Two expressions of exponential function are...

$e^{x} = \lim_{n \rightarrow \infty} (1+\frac{x}{n})^{n}$ (1)

$e^{x} = \lim_{n \rightarrow \infty} \sum_{k=0}^{n} \frac{x^{k}}{k!}$ (2)

Now we prove that (1) and (2) are equivalent. We start from the binomial expansion...

$(1+\frac{x}{n})^{n} = \sum_{k=0}^{n} \binom{n}{k}\cdot (\frac{x}{n})^{k} = 1 + x + \sum_{k=2}^{n} a_{n,k}\cdot \frac{x^{k}}{k!}$ (3)

... where...

$a_{n,k} = \prod_{i=1}^{k-1} (1-\frac{i}{n})$ (4)

In order to well understand the next step we write the sequence of polynomials taking in evidence the powers of x from 0 to 3...
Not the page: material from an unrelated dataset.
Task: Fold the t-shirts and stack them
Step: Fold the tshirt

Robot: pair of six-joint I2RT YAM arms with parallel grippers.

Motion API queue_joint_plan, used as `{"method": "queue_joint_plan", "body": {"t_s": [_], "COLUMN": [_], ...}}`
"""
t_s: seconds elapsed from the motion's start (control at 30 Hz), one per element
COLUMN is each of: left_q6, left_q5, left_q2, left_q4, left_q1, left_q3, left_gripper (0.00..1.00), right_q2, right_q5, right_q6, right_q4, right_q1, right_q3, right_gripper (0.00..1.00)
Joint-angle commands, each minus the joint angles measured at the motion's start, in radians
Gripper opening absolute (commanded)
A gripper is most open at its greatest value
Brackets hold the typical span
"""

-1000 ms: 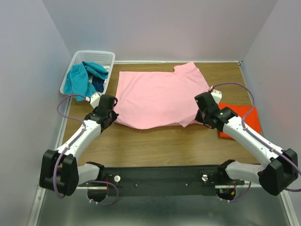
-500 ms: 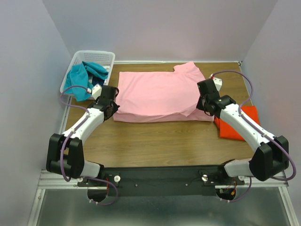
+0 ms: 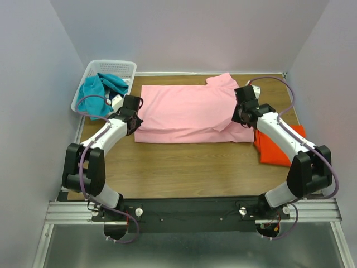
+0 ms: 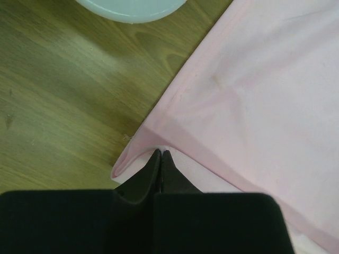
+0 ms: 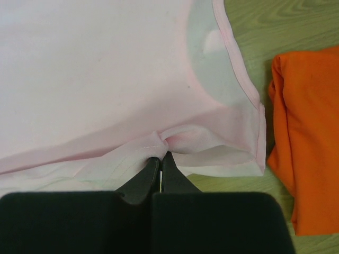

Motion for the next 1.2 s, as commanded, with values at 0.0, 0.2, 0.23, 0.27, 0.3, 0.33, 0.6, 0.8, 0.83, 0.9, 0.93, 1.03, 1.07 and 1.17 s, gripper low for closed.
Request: {"method": "queue_joint_plan", "body": {"t_s": [0.0,0.2,0.23,0.27,0.3,0.33,0.6,0.8,0.83,0.9,0.93,1.03,1.07,1.17], "left_q6": [0.014,0.02,0.016,0.017,0.023,0.026,0.048,0.056,0.059,0.062,0.066,0.079,0.082,0.095], "left_q5": [-0.055,-0.064,-0.064,-0.064,-0.064,-0.061,-0.061,-0.059,-0.058,-0.053,-0.051,-0.045,-0.041,-0.015], "left_q2": [0.038,0.094,0.106,0.112,0.118,0.124,0.215,0.281,0.285,0.295,0.296,0.281,0.273,0.232], "left_q4": [-0.003,-0.001,0.0,0.002,0.008,0.011,0.02,0.034,0.034,0.034,0.037,0.037,0.037,0.036], "left_q1": [0.015,0.025,0.028,0.032,0.033,0.035,0.041,0.052,0.055,0.056,0.058,0.058,0.058,0.055], "left_q3": [0.048,0.085,0.089,0.091,0.096,0.1,0.16,0.2,0.205,0.215,0.22,0.228,0.234,0.241], "left_gripper": [0.0,0.0,0.0,0.0,0.0,0.0,0.0,0.0,0.0,0.27,0.54,0.85,0.87,0.9], "right_q2": [0.05,0.118,0.136,0.147,0.155,0.165,0.296,0.404,0.418,0.444,0.467,0.504,0.509,0.505], "right_q5": [-0.043,-0.058,-0.061,-0.064,-0.066,-0.07,-0.109,-0.12,-0.123,-0.127,-0.127,-0.141,-0.152,-0.182], "right_q6": [-0.033,-0.046,-0.049,-0.05,-0.052,-0.055,-0.07,-0.067,-0.073,-0.076,-0.081,-0.086,-0.084,-0.083], "right_q4": [0.029,0.038,0.038,0.04,0.041,0.044,0.057,0.067,0.069,0.072,0.074,0.08,0.08,0.08], "right_q1": [-0.025,-0.037,-0.042,-0.046,-0.051,-0.052,-0.069,-0.085,-0.086,-0.088,-0.091,-0.094,-0.095,-0.095], "right_q3": [0.057,0.098,0.11,0.115,0.121,0.126,0.205,0.277,0.287,0.319,0.343,0.373,0.386,0.39], "right_gripper": [0.01,0.01,0.01,0.01,0.01,0.01,0.01,0.01,0.01,0.01,0.03,0.17,0.29,0.82]}}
$(1+\frac{x}{1})^{1} = 1+x$

$(1+\frac{x}{2})^{2} = 1+x + (1-\frac{1}{2})\cdot \frac{x^{2}}{2!}$

$(1+\frac{x}{3})^{3} = 1+x + (1-\frac{1}{3})\cdot \frac{x^{2}}{2!} + (1-\frac{1}{3})\cdot (1-\frac{2}{3})\cdot \frac{x^{3}}{3!}$

$\dots$

$(1+\frac{x}{n})^{n} = 1+x + (1-\frac{1}{n})\cdot \frac{x^{2}}{2!} + (1-\frac{1}{n})\cdot (1-\frac{2}{n})\cdot \frac{x^{3}}{3!} + \dots$

$\dots$ (5)

We now observe the coefficients of the $x^{k}$ 'by colums'. For $k=0$ and $k=1$ they are $1$ and they don't change by increasing $n$ . For $k=2$ the coefficient is $\frac{1-\frac{1}{n}}{2!}$ and for $n \rightarrow \infty$ it tends to $\frac{1}{2!}$ . For $k=3$ the coefficient is $\frac{(1-\frac{1}{n})\cdot (1-\frac{2}{n})}{3!}$ and for $n \rightarrow \infty$ it tends to $\frac{1}{3!}$ . In general is $\lim_{n \rightarrow \infty} a_{n,k}=1$ so that for $n \rightarrow \infty$ the coefficient of $x^{k}$ tends to $\frac{1}{k!}$ . The conlusion is that...

$\lim_{n \rightarrow \infty} (1+\frac{x}{n})^{n} = \lim_{n \rightarrow \infty} \sum_{k=0}^{n} \frac{x^{k}}{k!}$ (6)

Kind regards

$\chi$ $\sigma$

**uberbandgeek6** · November 16th 2009, 02:03 PM

Wow, what a mouthful. I cant say I really understand it well, but I'm really impressed. Thanks!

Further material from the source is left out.